Pictures stay out of this copy; please retype only the lines from the start of the records through the line with "Provide the outline of each instance of the white".
-- EXERCISE MATERIALS follows --
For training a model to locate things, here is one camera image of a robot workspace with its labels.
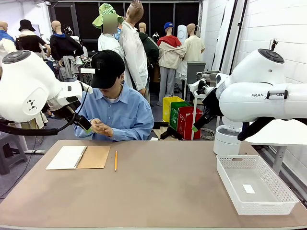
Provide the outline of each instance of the blue cap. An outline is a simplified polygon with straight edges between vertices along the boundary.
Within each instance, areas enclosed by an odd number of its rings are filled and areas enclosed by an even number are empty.
[[[165,23],[164,30],[168,27],[174,27],[173,23]]]

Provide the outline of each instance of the red bin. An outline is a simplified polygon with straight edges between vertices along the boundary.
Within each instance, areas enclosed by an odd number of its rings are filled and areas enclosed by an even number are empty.
[[[177,132],[182,135],[184,140],[191,140],[192,127],[193,127],[193,107],[181,107],[178,109],[178,124]],[[195,121],[202,116],[202,111],[196,109]],[[194,139],[201,138],[201,130],[194,133]]]

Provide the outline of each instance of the pencil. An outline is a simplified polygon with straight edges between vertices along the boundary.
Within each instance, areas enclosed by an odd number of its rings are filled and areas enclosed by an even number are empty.
[[[117,171],[117,150],[115,151],[115,171]]]

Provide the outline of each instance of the black cap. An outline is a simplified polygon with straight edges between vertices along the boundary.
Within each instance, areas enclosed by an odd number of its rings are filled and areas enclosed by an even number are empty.
[[[20,28],[19,31],[21,30],[31,30],[31,31],[35,31],[35,29],[33,28],[31,22],[29,20],[26,19],[22,19],[20,21]]]
[[[95,69],[95,74],[91,86],[109,89],[114,85],[116,78],[125,71],[125,63],[118,53],[106,49],[93,56],[92,68]]]

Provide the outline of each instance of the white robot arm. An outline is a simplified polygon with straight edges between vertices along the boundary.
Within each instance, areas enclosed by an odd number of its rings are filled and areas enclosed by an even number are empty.
[[[80,82],[60,82],[38,55],[18,50],[2,60],[0,81],[0,116],[14,122],[27,122],[36,117],[47,103],[60,118],[71,118],[80,105],[82,92],[93,89]],[[84,122],[80,116],[73,122]],[[88,123],[78,124],[88,128]]]
[[[307,84],[285,83],[283,58],[270,50],[253,51],[228,76],[218,74],[216,87],[207,87],[204,105],[208,108],[197,121],[195,131],[216,115],[243,125],[238,136],[244,140],[273,119],[297,119],[307,124]]]
-- EXERCISE MATERIALS concluded --
RESPONSE TO THIS EXERCISE ::
For training a model to locate things, here is one camera image of a robot workspace with its labels.
Provide the outline of each instance of the blue cap. An outline is a simplified polygon with straight edges between vertices along the boundary.
Within each instance, areas enclosed by an odd number of its rings are filled and areas enclosed by an even number are empty.
[[[165,23],[164,30],[168,27],[174,27],[173,23]]]

Provide the outline of each instance of the red bin. An outline is a simplified polygon with straight edges between vertices along the boundary.
Within each instance, areas enclosed by an odd number of its rings are filled and areas enclosed by an even number are empty.
[[[177,132],[182,135],[184,140],[191,140],[192,127],[193,127],[193,107],[181,107],[178,109],[178,124]],[[195,121],[202,116],[202,111],[196,109]],[[194,139],[201,138],[201,130],[194,133]]]

Provide the outline of each instance of the pencil. An outline is a simplified polygon with straight edges between vertices along the boundary.
Within each instance, areas enclosed by an odd number of its rings are filled and areas enclosed by an even number are empty.
[[[117,171],[117,150],[115,151],[115,171]]]

Provide the outline of each instance of the black cap. An outline is a simplified polygon with straight edges between vertices along the boundary.
Within each instance, areas enclosed by an odd number of its rings are filled and areas enclosed by an even number are empty.
[[[20,28],[19,31],[21,30],[31,30],[31,31],[35,31],[35,29],[33,28],[31,22],[29,20],[26,19],[22,19],[20,21]]]
[[[95,69],[95,74],[91,86],[109,89],[114,85],[116,78],[125,71],[125,63],[118,53],[106,49],[93,56],[92,68]]]

Provide the outline of each instance of the white robot arm. An outline is a simplified polygon with straight edges between vertices along the boundary.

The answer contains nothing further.